• [Information given]

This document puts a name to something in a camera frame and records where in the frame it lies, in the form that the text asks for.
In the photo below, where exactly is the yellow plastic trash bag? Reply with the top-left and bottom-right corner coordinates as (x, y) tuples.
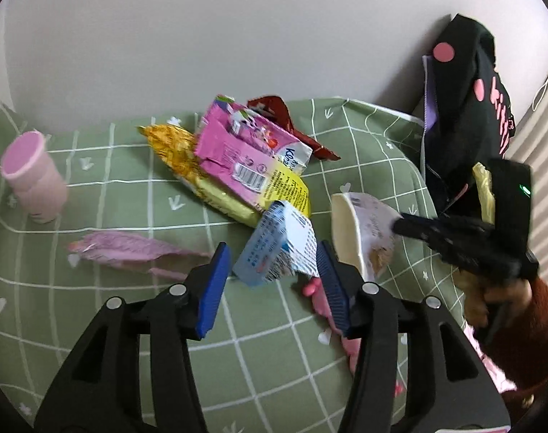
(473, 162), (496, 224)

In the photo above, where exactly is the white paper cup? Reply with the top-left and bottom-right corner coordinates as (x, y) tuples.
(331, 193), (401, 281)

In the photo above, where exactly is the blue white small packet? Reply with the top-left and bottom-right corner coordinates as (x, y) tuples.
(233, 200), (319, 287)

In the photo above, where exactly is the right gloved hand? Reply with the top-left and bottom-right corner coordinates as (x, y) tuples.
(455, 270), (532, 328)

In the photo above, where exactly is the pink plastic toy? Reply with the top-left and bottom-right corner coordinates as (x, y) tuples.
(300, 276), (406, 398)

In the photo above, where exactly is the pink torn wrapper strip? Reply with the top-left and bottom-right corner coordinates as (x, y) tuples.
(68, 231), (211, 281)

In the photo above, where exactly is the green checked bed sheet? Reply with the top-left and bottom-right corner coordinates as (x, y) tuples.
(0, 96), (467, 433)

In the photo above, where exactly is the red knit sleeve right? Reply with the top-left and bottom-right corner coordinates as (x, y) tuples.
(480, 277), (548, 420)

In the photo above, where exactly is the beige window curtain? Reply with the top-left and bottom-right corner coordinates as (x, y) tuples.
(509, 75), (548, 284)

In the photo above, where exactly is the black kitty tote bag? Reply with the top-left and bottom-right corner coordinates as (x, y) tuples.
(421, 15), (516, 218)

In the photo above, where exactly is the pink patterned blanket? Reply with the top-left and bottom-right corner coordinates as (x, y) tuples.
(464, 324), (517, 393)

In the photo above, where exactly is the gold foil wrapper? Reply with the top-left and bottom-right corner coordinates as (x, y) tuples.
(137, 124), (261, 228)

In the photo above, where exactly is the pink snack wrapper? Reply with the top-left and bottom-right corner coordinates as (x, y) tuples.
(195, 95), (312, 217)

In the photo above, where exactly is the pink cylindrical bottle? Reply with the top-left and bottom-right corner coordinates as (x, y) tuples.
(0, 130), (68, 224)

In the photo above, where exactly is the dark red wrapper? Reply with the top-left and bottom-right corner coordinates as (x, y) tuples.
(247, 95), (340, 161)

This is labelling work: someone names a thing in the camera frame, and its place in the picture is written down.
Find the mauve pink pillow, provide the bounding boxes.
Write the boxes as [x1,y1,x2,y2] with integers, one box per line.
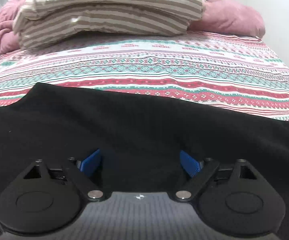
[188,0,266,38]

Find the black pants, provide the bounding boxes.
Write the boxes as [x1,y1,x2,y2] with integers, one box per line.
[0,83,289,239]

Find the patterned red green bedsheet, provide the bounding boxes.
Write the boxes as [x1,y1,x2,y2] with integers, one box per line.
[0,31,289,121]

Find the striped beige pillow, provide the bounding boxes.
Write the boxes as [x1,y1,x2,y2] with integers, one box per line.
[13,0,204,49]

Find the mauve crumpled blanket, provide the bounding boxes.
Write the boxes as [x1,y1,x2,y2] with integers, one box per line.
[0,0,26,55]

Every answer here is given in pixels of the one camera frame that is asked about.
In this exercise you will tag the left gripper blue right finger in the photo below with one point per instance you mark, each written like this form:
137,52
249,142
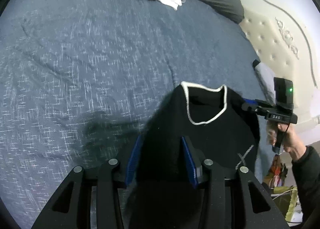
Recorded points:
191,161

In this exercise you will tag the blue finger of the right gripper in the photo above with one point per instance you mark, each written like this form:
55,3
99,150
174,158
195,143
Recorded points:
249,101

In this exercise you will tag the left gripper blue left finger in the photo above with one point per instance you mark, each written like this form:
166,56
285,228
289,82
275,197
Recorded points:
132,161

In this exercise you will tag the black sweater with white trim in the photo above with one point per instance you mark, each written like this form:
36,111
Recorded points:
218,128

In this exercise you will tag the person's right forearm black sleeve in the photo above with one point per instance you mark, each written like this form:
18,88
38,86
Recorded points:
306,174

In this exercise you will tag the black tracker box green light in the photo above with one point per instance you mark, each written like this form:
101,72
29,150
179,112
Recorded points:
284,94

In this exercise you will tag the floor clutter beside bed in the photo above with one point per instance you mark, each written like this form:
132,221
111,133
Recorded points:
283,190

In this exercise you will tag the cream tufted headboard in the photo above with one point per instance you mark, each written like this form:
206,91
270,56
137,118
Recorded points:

• [Exercise prompt] Repeat the material above word for word but skip the images.

• [Solution to this problem]
This document puts a name to something in a camera frame and records where in the frame it lies, in the form that the text asks for.
In the photo below, where exactly is the yellow plastic trash bag? Reply with the top-left and bottom-right corner coordinates as (x, y) tuples.
(473, 162), (496, 224)

In the photo above, where exactly is the white paper cup? Reply with the top-left and bottom-right corner coordinates as (x, y) tuples.
(331, 193), (401, 281)

In the photo above, where exactly is the blue white small packet? Reply with the top-left and bottom-right corner coordinates as (x, y) tuples.
(233, 200), (319, 287)

In the photo above, where exactly is the right gloved hand? Reply with the top-left and bottom-right corner coordinates as (x, y) tuples.
(455, 270), (532, 328)

In the photo above, where exactly is the pink plastic toy? Reply with the top-left and bottom-right corner coordinates as (x, y) tuples.
(300, 276), (406, 398)

In the photo above, where exactly is the pink torn wrapper strip? Reply with the top-left and bottom-right corner coordinates as (x, y) tuples.
(68, 231), (211, 281)

In the photo above, where exactly is the green checked bed sheet? Reply with the top-left and bottom-right corner coordinates as (x, y) tuples.
(0, 96), (467, 433)

In the photo above, where exactly is the red knit sleeve right? Reply with the top-left and bottom-right corner coordinates as (x, y) tuples.
(480, 277), (548, 420)

In the photo above, where exactly is the beige window curtain? Reply with the top-left and bottom-right corner coordinates as (x, y) tuples.
(509, 75), (548, 284)

In the photo above, where exactly is the black kitty tote bag? Reply with the top-left and bottom-right corner coordinates as (x, y) tuples.
(421, 15), (516, 218)

In the photo above, where exactly is the pink patterned blanket? Reply with the top-left and bottom-right corner coordinates as (x, y) tuples.
(464, 324), (517, 393)

In the photo above, where exactly is the gold foil wrapper? Reply with the top-left and bottom-right corner coordinates as (x, y) tuples.
(137, 124), (261, 228)

In the photo above, where exactly is the pink snack wrapper? Reply with the top-left and bottom-right corner coordinates as (x, y) tuples.
(195, 95), (312, 217)

In the photo above, where exactly is the pink cylindrical bottle? Reply with the top-left and bottom-right corner coordinates as (x, y) tuples.
(0, 130), (68, 224)

In the photo above, where exactly is the dark red wrapper? Reply with the top-left and bottom-right corner coordinates as (x, y) tuples.
(247, 95), (340, 161)

This is labelling work: someone names a thing in the camera frame, and its place in the picture is written down.
Find the mauve pink pillow, provide the bounding boxes.
Write the boxes as [x1,y1,x2,y2] with integers, one box per line.
[188,0,266,38]

Find the black pants, provide the bounding boxes.
Write the boxes as [x1,y1,x2,y2] with integers, one box per line.
[0,83,289,239]

Find the patterned red green bedsheet, provide the bounding boxes.
Write the boxes as [x1,y1,x2,y2] with integers, one box per line.
[0,31,289,121]

Find the striped beige pillow, provide the bounding boxes.
Write the boxes as [x1,y1,x2,y2] with integers, one box per line.
[13,0,204,49]

Find the mauve crumpled blanket, provide the bounding boxes.
Write the boxes as [x1,y1,x2,y2] with integers, one box per line.
[0,0,26,55]

Every answer here is given in pixels of the one camera frame that is asked about.
In this exercise you will tag the left gripper blue right finger in the photo below with one point per instance you mark, each written like this form:
137,52
249,142
Recorded points:
191,161

In this exercise you will tag the blue finger of the right gripper in the photo above with one point per instance you mark, each written like this form:
55,3
99,150
174,158
195,143
Recorded points:
249,101

In this exercise you will tag the left gripper blue left finger in the photo above with one point per instance you mark, each written like this form:
166,56
285,228
289,82
275,197
Recorded points:
132,161

In this exercise you will tag the black sweater with white trim in the photo above with one point per instance you mark, each written like this form:
36,111
Recorded points:
218,128

In this exercise you will tag the person's right forearm black sleeve in the photo above with one point per instance you mark, each written like this form:
18,88
38,86
Recorded points:
306,174

In this exercise you will tag the black tracker box green light in the photo above with one point per instance you mark, each written like this form:
101,72
29,150
179,112
Recorded points:
284,94

In this exercise you will tag the floor clutter beside bed in the photo above with one point per instance you mark, each written like this form:
132,221
111,133
Recorded points:
283,190

In this exercise you will tag the cream tufted headboard in the photo above with one point per instance you mark, each written like this form:
206,91
270,56
137,118
Recorded points:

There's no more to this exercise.